Some tuba players tend to think of a tuba in Eb as a bad idea, putting it in the same class as warm beer and taxation without representation: "Unforgiveable, and the British are to blame." (Eb tubas are welcome in British brass bands.) Eb tubas are sold at a substantial discount compared to Bb tubas of the same quality. 

Eb tubas have an important redeeming quality, which they share with treble clef baritone horns and euphoniums: They offer a trumpet player the chance to make an attractive noise (which no one can really do with the trumpet) without learning new fingering.

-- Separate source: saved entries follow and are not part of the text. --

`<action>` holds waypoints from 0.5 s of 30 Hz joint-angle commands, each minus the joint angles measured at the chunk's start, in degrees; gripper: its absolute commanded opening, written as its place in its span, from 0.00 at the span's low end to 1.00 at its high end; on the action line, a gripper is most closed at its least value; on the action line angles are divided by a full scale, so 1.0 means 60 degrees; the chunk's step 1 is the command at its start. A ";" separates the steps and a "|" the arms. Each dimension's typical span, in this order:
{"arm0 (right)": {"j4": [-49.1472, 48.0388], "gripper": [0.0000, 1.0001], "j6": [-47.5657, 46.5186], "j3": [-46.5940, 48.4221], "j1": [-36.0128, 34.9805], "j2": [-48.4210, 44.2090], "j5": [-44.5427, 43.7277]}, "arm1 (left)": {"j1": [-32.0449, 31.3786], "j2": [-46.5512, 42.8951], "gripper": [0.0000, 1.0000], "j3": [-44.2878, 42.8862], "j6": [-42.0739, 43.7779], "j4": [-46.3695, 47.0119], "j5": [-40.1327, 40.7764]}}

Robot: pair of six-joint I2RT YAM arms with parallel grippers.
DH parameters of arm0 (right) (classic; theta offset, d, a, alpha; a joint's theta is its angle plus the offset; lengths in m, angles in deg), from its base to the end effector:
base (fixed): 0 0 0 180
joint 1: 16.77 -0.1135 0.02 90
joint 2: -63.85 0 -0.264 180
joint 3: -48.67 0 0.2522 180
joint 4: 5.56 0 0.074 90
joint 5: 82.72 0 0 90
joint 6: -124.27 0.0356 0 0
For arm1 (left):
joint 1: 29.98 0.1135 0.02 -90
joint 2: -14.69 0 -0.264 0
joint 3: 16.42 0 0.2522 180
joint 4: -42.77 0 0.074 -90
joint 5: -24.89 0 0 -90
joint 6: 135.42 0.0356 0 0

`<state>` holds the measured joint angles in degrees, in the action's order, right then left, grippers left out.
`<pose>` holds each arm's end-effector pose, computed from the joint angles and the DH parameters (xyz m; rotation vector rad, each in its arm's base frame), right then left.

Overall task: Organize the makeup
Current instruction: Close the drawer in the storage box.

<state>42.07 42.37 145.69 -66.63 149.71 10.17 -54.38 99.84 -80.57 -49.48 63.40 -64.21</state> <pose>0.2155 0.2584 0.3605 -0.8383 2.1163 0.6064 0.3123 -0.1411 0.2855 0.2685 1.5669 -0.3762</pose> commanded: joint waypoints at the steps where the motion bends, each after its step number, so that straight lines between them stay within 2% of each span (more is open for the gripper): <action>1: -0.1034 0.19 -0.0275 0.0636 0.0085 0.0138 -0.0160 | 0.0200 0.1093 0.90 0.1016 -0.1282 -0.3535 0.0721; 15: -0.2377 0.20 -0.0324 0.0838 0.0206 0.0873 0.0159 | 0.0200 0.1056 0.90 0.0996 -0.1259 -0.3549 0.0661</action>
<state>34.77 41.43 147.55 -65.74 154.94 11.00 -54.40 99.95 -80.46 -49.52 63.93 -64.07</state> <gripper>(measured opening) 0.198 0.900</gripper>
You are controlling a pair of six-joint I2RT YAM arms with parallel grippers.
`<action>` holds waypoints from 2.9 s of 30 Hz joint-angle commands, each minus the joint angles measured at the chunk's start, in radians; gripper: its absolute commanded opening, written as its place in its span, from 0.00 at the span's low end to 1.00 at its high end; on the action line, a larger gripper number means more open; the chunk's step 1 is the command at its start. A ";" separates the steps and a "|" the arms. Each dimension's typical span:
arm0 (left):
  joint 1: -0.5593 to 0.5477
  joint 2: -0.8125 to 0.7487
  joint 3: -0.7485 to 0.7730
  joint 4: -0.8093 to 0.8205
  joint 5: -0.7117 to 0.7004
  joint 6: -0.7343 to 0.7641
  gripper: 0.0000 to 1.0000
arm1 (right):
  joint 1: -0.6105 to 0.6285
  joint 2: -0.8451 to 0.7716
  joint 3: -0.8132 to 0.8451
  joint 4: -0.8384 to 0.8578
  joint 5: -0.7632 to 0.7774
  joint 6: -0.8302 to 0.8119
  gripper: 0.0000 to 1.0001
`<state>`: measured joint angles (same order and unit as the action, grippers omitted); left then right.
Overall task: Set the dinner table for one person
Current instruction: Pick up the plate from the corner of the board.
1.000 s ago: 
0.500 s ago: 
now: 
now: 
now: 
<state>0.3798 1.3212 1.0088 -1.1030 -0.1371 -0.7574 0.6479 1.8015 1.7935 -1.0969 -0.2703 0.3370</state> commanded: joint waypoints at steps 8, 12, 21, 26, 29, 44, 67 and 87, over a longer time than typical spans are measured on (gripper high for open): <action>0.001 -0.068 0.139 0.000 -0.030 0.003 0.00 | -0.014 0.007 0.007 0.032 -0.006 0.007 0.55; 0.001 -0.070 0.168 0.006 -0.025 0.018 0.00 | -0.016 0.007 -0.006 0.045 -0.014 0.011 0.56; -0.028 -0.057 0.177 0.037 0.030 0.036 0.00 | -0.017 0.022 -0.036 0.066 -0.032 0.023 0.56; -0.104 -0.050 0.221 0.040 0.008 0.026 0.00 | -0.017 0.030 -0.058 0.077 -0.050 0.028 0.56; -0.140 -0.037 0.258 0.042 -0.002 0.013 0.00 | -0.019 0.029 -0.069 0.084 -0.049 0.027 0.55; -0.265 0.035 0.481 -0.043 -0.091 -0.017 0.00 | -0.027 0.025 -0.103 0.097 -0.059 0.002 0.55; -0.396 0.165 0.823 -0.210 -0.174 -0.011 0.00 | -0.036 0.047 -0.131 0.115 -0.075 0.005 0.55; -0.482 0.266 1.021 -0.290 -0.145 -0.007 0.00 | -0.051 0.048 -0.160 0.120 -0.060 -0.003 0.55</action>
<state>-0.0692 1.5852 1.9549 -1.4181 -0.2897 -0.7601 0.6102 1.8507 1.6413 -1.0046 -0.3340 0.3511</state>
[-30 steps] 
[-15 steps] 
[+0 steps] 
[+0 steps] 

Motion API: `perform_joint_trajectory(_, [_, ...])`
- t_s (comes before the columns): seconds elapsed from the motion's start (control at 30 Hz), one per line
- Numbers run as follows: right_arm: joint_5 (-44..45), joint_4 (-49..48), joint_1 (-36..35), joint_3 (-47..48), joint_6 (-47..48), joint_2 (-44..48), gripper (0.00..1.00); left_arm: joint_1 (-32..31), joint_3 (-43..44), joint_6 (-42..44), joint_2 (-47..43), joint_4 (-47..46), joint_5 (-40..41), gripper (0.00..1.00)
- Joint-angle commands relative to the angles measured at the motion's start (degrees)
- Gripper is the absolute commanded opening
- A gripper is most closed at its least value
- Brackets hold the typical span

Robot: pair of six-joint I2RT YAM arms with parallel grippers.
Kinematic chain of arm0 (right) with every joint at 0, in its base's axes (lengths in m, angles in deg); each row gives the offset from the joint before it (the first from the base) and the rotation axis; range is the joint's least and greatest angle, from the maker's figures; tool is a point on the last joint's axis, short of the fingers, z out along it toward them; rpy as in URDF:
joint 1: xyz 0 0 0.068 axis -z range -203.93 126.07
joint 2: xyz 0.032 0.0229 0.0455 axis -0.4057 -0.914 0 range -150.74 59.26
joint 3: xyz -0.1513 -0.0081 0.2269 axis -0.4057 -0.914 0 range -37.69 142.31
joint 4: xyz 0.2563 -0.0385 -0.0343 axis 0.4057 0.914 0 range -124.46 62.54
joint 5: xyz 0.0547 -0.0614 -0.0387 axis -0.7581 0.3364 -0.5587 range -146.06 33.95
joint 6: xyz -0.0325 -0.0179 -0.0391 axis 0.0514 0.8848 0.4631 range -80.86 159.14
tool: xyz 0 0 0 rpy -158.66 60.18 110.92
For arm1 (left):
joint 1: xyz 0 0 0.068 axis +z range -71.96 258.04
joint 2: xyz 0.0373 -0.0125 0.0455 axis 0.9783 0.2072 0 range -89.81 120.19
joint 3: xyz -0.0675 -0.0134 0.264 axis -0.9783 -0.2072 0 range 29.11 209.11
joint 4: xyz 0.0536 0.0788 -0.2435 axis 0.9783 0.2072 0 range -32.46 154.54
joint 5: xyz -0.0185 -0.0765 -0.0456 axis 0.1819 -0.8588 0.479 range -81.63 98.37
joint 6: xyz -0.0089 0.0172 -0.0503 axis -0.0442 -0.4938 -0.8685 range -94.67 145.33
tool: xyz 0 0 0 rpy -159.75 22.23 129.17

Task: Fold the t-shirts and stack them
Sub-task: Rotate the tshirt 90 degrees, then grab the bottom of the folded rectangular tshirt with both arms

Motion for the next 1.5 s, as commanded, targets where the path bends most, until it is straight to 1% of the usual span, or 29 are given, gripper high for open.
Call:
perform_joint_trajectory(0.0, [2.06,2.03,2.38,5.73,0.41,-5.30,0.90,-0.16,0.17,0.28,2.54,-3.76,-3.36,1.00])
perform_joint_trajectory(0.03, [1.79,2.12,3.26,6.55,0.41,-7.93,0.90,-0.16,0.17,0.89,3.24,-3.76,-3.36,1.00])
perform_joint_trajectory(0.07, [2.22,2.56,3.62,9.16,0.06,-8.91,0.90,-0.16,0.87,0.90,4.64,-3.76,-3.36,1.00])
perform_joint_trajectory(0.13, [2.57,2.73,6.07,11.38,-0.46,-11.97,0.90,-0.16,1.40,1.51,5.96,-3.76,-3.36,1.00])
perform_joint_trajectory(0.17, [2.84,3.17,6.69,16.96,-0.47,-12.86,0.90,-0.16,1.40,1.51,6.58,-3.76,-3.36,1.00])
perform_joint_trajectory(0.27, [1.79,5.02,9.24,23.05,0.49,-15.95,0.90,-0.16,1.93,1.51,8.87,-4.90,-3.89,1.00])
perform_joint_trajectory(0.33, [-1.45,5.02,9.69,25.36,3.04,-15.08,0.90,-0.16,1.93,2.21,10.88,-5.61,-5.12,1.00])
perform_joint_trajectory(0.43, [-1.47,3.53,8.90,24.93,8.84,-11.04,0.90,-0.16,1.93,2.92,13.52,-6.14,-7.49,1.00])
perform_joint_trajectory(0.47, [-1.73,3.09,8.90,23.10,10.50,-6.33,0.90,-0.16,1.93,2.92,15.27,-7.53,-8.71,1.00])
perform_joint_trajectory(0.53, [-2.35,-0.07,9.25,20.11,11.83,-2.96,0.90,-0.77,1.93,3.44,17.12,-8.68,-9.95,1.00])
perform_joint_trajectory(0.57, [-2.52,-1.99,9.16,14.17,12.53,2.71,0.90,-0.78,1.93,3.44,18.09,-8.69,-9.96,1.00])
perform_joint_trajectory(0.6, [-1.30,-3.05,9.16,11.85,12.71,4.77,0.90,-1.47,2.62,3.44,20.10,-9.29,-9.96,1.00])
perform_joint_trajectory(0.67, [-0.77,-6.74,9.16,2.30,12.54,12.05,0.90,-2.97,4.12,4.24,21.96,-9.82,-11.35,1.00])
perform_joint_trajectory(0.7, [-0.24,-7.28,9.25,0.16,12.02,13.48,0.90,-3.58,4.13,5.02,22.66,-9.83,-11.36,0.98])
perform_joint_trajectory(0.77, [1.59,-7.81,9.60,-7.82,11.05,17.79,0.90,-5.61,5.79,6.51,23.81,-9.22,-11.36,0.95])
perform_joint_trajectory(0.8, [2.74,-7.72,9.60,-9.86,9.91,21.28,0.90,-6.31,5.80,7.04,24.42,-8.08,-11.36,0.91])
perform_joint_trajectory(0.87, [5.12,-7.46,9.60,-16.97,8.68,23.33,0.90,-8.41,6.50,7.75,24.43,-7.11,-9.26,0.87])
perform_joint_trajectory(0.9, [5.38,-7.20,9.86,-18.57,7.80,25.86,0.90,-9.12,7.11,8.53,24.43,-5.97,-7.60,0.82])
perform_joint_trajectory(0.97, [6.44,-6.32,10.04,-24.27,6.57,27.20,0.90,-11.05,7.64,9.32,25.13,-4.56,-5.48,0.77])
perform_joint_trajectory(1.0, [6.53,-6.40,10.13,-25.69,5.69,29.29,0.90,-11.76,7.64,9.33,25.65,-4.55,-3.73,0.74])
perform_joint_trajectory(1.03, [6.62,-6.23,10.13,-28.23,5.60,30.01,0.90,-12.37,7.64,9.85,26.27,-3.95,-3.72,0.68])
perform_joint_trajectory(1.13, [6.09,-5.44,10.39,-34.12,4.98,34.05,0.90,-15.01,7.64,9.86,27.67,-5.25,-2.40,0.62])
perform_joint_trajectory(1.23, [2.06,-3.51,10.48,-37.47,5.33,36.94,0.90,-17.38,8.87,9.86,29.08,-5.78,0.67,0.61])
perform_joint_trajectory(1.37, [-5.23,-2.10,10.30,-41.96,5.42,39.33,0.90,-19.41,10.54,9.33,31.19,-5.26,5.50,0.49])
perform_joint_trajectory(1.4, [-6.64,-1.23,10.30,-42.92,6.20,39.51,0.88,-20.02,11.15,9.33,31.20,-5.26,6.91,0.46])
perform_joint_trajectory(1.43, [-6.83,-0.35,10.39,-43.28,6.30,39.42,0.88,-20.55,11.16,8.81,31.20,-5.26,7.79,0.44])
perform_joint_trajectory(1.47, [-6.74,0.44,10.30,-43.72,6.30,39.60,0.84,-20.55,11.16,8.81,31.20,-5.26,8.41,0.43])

Someone who has learned to play a Bb instrument on the treble clef, can take an Eb tuba, add three sharps, and read the bass clef as though it were the treble clef.

The range of an Eb tuba overlaps a lot with that of a bass trombone, but the sound is much richer, less like an 18-wheeler's air horn. The bottom of the range is 8 semi-tones lower than the bottom of the euphonium's range and a four-valve euphonium can reach all of a three-valve Eb tuba's range. 

Cleaning

The little sousaphone's lacquer was actually in quite good shape for the horn's age, but it had darkened so the apparent tint of the piece was brown or bronze. A previous owner had scratched identifying numbers in several places on the horn. Once I determined that the little sousaphone was a keeper, I made plans to clean it up. This would be the first time I would go beyond just washing a horn.

Rubbing with Brasso, I found that the metal was mostly in very nice shape, but enough rubbing to take the lacquer off would have been years. Home Depot carries a brass cleaning kit that includes lacquer removing gunk. Any paint-remover jell should work, but check the can for instructions. It makes a messy job, but the results were terrific.

The steps are:
brush gunk on with brush
wipe gunk off with paper towels
rub with Brasso on an old towel
polish with clean old all-cotton t-shirt

Last step (which I haven't taken yet) is a new coat of lacquer.

This process really helps you bond with the instrument, in all its dimensions. In fact you will come to suspect that the instrument has more than three dimensions. If you look at this side, and then at the other side, you would think you have seen all there is, but when you are polishing tens of feet of brass pipe, you can turn it over any number of times and find another swatch of tubing that hasn't been polished.

The scratched on numbers did not disappear, but they nearly did. They had been scratched into the lacquer so that the underlying metal could tarnish, making the scratched lines dark and prominent. Polishing left faint lines, but the numbers are nowhere near as obtrusive.

The table below compares the little sousaphone to other instruments in my "collection". All five instruments shown date from between 1921 and 1960. The euphonium is the oldest of the group.
all dimensions in inches

Bb Tuba by Olds

Eb Tuba
King by H.N. White
Eb Sousaphone King by H.N. White Eb Sousaphone
Concord Cadet by Barcone
Bb Euphonium
Holton
bell diameter 16.00 15.00 26.00 18.44 10.88
bore at main tuning slide .69 .63 .69 .59 .66
valve diameter .97 .97 .97 .78 .94
valve throw .86 .81 .91 .72 .81

 By the numbers it is clear what a small-bore instrument the little sousaphone is -- smaller in all but bell diameter than a euphonium.